Available data START

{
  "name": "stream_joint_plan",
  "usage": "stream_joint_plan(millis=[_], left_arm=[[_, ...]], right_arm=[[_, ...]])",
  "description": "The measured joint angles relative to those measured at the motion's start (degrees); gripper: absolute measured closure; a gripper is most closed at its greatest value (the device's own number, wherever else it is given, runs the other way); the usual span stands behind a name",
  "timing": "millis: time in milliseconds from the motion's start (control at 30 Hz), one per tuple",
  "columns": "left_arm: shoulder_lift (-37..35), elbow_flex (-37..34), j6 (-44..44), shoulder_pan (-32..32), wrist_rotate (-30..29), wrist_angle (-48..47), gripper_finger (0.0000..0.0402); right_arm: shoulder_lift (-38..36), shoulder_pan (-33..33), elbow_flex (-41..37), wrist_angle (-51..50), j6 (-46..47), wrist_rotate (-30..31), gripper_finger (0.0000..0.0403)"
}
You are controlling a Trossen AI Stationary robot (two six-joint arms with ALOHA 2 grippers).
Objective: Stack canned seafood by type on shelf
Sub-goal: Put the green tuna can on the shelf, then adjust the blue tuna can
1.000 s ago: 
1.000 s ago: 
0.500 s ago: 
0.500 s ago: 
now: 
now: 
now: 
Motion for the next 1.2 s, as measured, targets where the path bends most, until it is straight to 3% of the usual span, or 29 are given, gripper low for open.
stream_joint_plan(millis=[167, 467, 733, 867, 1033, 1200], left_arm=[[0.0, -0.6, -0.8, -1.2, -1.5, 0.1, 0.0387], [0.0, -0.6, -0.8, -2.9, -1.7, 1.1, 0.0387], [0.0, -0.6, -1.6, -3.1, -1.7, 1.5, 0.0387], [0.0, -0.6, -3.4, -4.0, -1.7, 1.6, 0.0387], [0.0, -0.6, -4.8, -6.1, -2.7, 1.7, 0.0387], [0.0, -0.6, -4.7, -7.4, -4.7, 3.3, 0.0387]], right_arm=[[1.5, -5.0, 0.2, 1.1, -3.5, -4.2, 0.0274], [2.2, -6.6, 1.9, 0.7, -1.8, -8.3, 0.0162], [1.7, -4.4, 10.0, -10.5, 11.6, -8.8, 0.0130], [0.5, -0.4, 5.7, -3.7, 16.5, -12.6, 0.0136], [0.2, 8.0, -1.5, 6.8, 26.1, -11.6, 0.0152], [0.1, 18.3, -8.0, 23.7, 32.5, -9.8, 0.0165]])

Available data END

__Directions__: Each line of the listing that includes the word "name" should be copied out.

__Result of the exercise__:
  "name": "stream_joint_plan",
  "description": "The measured joint angles relative to those measured at the motion's start (degrees); gripper: absolute measured closure; a gripper is most closed at its greatest value (the device's own number, wherever else it is given, runs the other way); the usual span stands behind a name",

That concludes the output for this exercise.